Naquele tempo da ditadura militar era proibido reunir muitas pessoas em algum ambiente, fechado ou não, a fim de promover debates. Como o assunto era religião e a organizadora uma antropóloga talvez não tenha chamado tanto a atenção dos censores e da repressão. Tenho certeza que se algo por acaso aconteceu, Cosme soube me proteger e proteger todos os que vieram ali instigados pelo tema, pelo cinema brasileiro e pela antropologia que se renovava. 

Os debates foram curiosos, mas o que me marcou profundamente foi ter lido o artigo A voz do dono – conceito de dramaturgia natural escrito por Sergio Santeiro neste ano de 1975 sobre o tema do cinema documentário ainda em versão não impressa e que publiquei no folheto de divulgação da Mostra de Filmes etnográficos sobre religião popular.

O artigo, publicado em 1978 na revista Filme e Cultura n. 30 em 1978 e depois republicado na Revista Comunicações do Iser, Ano 3, n. 10, outubro de 1984 e reproduzido em ABD 30 anos (Associação Brasileira de Documentaristas), serviu de base para muitas reflexões sobre cinema documentário e influenciou Jean-Claude Bernadet em seu livro Cineastas e imagens do povo. O artigo discute o cinema documentário depois do surgimento do som direto no qual o conjunto de imagens sonoras passa a constituir uma unidade autônoma e dotada de significado pleno, como nos diz o autor. É neste artigo que Sergio desenvolve a base do conceito de “dramaturgia natural”. Atores naturais são os personagens reais, os entrevistados que circulam diante das câmaras, as vozes dos que falam e representam consciente ou inconscientemente as suas elaborações sobre a vida ao seu redor. A realidade explode no quadro porque os atores naturais fazem o papel inesperado de revelar o seu ponto de vista, quer com suas categorias nativas, quer com suas ações diante do pesquisador – ou do documentarista – como diz a antropologia dos fundadores. O artigo me pareceu e me parece uma discussão até hoje muito pertinente não só entre os documentaristas e curtametragistas como entre os antropólogos.
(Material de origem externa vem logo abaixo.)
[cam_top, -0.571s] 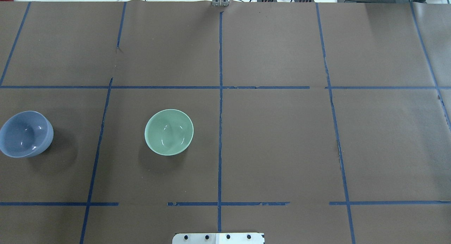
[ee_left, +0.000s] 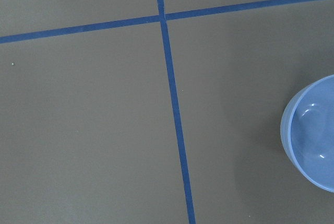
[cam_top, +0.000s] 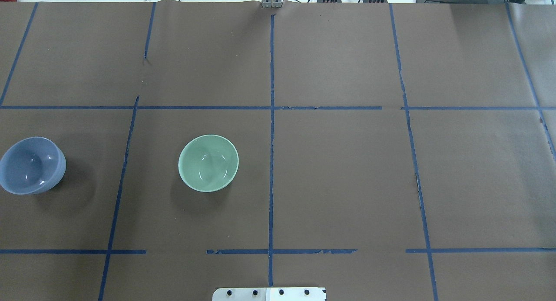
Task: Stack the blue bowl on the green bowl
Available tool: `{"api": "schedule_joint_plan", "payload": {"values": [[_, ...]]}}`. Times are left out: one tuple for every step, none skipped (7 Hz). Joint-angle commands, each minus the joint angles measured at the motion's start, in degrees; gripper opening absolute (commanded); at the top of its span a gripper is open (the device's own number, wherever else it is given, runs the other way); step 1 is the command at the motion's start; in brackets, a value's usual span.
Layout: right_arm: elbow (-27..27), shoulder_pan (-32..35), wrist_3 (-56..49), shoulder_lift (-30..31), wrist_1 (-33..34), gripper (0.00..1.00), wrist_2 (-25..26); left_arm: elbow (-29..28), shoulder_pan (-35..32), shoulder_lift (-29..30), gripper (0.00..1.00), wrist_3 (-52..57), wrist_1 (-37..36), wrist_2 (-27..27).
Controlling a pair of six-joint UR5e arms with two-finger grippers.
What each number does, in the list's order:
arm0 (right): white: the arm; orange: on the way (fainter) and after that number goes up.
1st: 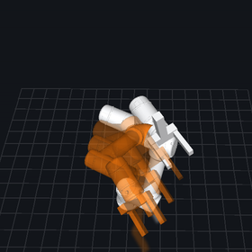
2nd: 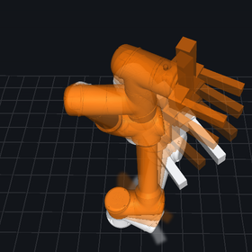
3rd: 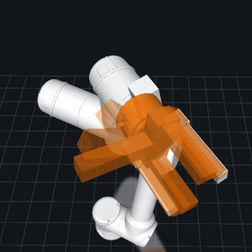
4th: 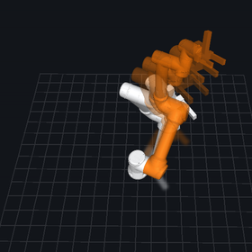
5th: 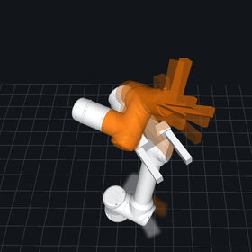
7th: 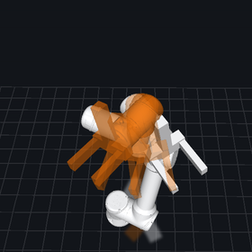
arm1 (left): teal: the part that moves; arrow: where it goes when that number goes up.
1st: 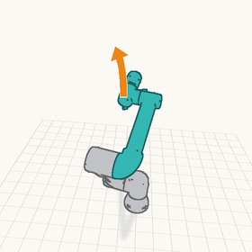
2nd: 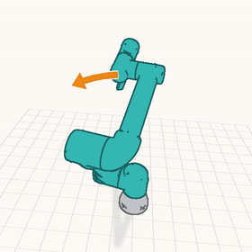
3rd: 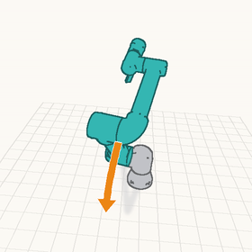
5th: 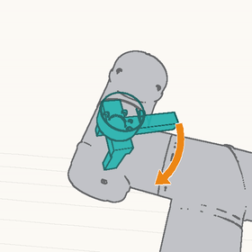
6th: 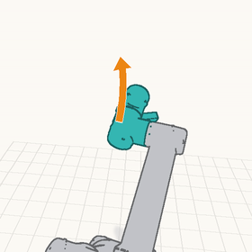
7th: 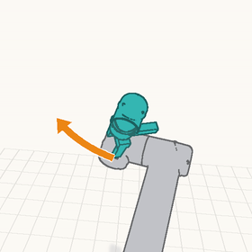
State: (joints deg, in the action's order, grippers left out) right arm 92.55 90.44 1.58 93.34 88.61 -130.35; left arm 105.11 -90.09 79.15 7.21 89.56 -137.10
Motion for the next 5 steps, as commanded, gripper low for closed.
{"api": "schedule_joint_plan", "payload": {"values": [[0.00,0.00,0.00,0.00,0.07,1.00,0.00,0.10,0.88,2.59,1.00,0.08,0.17,0.34],[0.00,0.00,0.00,0.00,-0.01,1.00,0.00,0.27,4.62,3.11,1.00,-3.31,0.44,0.17],[0.00,0.00,0.00,0.00,-0.01,1.00,0.00,-0.25,9.53,2.60,1.00,-13.53,7.05,0.95],[0.00,0.00,0.00,0.00,-0.01,1.00,0.00,-1.12,14.11,0.50,1.00,-24.59,17.82,6.44],[0.00,0.00,0.00,0.00,-0.01,1.00,-0.08,-3.31,19.02,-0.30,1.00,-32.19,24.63,7.28]]}}
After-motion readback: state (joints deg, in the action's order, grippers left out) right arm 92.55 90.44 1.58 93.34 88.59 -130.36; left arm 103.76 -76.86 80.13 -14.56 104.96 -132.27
Há hoje e havia na segunda metade do século XX um intenso debate sobre etnografia, sobre a autoridade etnográfica e sobre “a verdade” do que se escreve sobre os outros. 

A voz do dono, um artigo de poucas páginas, elabora a questão do estatuto do documentário ou da “verdade” ou autoridade das cenas filmadas de forma análoga ao que se discutia e se discute hoje sobre o relato etnográfico. Isso tudo antes da Antropologia Visual ter se popularizado na disciplina a partir dos anos 1990 e antes da antropologia ter se afastado dos fundadores, como faz no século XXI. 

Ao longo das semanas em que vimos e discutimos tantos documentários brasileiros sobre religião no nosso país, Sergio Santeiro foi aquele que nos ajudou a olhar os filmes não como verdade, mas como relatos que mesmo contendo a forte presença do autor, não deixam de revelar a “realidade” porque ela é impossível de ser cerceada. Com dois exemplos de filmes documentários clássicos Visão de Juazeiro de 1970 de Eduardo Escorel e Viva Cariri de Geraldo Sarno, Sergio Santeiro mostrou a relação complexa entre o autor e o que é descrito entre imagem e “verdade”.

A paixão de Sergio Santeiro pela cultura e pelo cinema brasileiros fez com que sua voz fosse ouvida. Ao longo de seus muitos anos de trabalho descreve a voz dos que precisam ser ouvidos sem impor a sua autoridade, deixando a realidade explodir na tela em seus muitos documentários e curta-metragens. 

Foi com Sergio que aprendi a lição de Paulo Emílio Salles Gomes na frase famosa do historiador e crítico de cinema – “Até o pior filme brasileiro nos diz mais que o melhor filme estrangeiro”. Foi a partir da lição dos filmes de Sergio Santeiro e seguindo o ponto de partida da minha geração que passei anos sem ver filmes estrangeiros. De fato tinha diante de mim a tarefa de ver a imensidão dos filmes nacionais nos quais nos reconhecemos nos cenários, nas falas, nas dores e nas delícias de sermos o que somos. 

Yvonne Maggie é professora Emérita da UFRJ.

Texto publicado em 27 de janeiro de 2022.